EXERCISE PROMPT:
Below is a listing. Quote from it, exactly, the lines from the one containing "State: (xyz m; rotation" down to the one containing "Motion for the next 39", both ends included, and nothing else.

SOURCE DATA:
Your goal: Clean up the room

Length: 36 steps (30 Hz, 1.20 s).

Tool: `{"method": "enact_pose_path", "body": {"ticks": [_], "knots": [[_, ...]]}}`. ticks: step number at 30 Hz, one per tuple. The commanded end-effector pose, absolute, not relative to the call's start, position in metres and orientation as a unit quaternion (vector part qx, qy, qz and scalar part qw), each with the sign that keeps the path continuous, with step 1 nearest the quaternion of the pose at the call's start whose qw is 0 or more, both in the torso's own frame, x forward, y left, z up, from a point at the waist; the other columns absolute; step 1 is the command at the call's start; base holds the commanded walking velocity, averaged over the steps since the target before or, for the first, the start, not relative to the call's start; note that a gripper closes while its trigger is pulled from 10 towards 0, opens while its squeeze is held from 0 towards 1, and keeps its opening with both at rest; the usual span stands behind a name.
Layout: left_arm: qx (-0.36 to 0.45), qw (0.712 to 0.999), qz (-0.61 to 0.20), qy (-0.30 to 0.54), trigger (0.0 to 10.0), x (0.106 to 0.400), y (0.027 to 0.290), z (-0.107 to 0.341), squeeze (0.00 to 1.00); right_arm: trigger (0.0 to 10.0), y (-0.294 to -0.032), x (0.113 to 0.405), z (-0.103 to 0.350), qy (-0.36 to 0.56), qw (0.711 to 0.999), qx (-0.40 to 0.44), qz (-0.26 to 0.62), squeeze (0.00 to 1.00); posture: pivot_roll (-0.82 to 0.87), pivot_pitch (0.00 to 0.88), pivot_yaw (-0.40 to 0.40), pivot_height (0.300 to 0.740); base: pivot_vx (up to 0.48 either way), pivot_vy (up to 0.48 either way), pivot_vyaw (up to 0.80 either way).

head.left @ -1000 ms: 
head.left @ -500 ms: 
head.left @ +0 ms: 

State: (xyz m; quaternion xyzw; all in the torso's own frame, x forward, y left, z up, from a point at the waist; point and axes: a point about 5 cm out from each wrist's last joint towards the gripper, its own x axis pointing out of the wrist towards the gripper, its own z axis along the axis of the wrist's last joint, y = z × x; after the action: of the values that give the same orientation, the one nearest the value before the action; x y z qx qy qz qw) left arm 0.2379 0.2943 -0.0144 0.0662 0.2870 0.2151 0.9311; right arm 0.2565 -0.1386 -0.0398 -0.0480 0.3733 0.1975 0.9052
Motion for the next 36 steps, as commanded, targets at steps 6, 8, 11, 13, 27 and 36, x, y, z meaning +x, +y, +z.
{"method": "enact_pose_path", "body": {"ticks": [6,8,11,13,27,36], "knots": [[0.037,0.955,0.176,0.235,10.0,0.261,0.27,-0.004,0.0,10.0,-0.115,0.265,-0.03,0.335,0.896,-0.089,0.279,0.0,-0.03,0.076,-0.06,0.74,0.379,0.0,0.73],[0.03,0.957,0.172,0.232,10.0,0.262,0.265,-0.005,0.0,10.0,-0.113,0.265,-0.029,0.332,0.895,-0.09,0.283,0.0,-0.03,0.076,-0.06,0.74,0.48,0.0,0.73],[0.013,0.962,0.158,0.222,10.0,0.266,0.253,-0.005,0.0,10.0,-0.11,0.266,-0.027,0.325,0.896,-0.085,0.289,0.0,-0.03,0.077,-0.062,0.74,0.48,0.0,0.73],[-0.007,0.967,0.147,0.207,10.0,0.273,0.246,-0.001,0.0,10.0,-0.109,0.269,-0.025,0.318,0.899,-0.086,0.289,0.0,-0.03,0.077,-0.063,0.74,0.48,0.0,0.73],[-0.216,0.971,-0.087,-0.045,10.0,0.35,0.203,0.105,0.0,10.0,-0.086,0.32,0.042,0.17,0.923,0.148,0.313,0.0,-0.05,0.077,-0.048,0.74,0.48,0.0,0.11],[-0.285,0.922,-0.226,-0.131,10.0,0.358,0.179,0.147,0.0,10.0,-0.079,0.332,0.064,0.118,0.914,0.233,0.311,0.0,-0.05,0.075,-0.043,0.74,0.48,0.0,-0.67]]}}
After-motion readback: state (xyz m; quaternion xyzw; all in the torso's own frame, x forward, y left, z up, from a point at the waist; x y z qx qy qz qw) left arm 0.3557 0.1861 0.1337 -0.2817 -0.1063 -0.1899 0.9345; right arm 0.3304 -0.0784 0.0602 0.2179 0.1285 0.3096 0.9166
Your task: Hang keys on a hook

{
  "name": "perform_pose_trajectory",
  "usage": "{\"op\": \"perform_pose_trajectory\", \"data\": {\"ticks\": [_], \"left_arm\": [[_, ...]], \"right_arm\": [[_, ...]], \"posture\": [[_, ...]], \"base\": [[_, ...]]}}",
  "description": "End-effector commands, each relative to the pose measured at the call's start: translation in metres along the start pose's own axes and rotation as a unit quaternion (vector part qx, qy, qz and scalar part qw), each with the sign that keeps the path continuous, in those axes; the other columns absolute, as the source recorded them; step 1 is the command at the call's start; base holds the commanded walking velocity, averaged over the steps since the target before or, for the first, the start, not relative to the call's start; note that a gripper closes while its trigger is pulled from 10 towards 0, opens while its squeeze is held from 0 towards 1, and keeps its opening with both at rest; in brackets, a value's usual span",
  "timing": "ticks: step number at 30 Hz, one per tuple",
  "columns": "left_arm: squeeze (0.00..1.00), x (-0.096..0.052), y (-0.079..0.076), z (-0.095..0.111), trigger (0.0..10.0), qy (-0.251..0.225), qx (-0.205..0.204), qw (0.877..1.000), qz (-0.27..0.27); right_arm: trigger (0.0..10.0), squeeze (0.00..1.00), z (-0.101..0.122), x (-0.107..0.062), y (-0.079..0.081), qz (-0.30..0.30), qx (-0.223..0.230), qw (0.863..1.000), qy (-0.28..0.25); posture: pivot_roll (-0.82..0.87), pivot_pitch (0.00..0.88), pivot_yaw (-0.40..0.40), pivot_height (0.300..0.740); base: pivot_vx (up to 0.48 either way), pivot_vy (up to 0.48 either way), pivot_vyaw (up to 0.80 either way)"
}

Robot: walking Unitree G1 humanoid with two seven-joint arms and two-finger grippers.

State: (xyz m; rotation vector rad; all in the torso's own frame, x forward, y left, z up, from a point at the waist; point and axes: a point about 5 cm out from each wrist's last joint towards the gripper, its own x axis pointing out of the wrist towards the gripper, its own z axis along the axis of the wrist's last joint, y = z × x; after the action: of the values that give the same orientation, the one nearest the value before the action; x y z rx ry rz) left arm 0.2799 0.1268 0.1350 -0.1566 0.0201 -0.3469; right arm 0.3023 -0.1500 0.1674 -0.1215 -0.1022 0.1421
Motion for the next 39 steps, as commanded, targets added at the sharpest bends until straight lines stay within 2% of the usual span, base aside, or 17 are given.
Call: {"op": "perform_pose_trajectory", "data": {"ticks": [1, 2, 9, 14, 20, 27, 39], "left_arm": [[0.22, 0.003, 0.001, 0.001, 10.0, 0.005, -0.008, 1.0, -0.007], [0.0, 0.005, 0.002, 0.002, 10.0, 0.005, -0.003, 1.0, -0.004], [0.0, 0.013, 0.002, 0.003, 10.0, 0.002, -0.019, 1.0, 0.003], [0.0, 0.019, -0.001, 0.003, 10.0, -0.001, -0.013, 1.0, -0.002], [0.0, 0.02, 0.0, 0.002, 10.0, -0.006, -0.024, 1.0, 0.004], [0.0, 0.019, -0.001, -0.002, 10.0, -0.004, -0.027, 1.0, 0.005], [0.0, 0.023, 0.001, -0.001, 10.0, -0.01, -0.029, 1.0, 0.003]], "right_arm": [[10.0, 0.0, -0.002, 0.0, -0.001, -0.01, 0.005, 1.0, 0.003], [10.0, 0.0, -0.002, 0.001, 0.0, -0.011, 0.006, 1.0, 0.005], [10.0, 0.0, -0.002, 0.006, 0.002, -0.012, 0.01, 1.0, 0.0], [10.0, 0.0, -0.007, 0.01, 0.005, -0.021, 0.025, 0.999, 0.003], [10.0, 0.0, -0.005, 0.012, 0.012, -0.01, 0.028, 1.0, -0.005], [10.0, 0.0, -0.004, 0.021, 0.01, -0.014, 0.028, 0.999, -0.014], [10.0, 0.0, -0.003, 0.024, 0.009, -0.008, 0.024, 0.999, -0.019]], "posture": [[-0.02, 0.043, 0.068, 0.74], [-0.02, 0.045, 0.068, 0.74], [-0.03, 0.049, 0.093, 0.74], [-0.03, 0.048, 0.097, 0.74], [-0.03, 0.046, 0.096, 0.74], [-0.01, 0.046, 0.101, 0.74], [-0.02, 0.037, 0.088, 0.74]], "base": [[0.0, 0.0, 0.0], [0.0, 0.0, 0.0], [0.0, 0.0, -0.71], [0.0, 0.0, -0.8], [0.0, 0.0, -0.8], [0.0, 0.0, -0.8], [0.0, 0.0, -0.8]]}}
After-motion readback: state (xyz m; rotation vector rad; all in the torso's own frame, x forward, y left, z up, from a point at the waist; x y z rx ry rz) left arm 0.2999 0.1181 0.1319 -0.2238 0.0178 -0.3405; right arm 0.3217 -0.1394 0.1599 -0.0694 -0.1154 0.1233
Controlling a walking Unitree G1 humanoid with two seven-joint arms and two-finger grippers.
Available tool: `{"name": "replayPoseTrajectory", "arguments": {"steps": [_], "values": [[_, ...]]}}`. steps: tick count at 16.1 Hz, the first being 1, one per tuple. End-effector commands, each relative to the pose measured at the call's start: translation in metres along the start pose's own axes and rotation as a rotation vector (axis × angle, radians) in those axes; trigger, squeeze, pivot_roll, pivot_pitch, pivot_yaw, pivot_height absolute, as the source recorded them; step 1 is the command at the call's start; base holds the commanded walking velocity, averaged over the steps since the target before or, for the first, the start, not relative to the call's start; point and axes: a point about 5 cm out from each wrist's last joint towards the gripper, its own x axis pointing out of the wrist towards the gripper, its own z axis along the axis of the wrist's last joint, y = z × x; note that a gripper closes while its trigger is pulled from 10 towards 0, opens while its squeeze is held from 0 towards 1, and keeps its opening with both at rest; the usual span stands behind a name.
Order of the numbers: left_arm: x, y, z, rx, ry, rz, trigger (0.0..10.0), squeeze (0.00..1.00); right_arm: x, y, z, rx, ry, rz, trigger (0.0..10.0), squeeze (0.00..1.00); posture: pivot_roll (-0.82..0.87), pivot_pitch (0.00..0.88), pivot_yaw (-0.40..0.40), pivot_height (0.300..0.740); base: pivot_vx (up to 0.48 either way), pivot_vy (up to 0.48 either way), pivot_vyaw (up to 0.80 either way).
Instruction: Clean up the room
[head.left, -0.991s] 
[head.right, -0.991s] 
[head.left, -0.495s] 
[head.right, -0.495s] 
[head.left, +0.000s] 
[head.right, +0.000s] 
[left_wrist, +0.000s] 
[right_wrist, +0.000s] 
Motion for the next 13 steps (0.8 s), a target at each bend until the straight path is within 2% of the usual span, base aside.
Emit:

EXERCISE SOLUTION:
State: (xyz m; rotation vector rad; all in the torso's own frame, x forward, y left, z up, from a point at the waist; point and axes: a point about 5 cm out from each wrist's last joint towards the gripper, its own x axis pointing out of the wrist towards the gripper, its own z axis along the axis of the wrist's last joint, y = z × x; after the action: of the values that give the same orientation, the one nearest the value before the action; x y z rx ry rz) left arm 0.2799 0.1268 0.1350 -0.1566 0.0201 -0.3469; right arm 0.3023 -0.1500 0.1674 -0.1215 -0.1022 0.1421
Motion for the next 39 steps, as commanded, targets added at the sharpest bends until straight lines stay within 2% of the usual span, base aside, or 17 are given.

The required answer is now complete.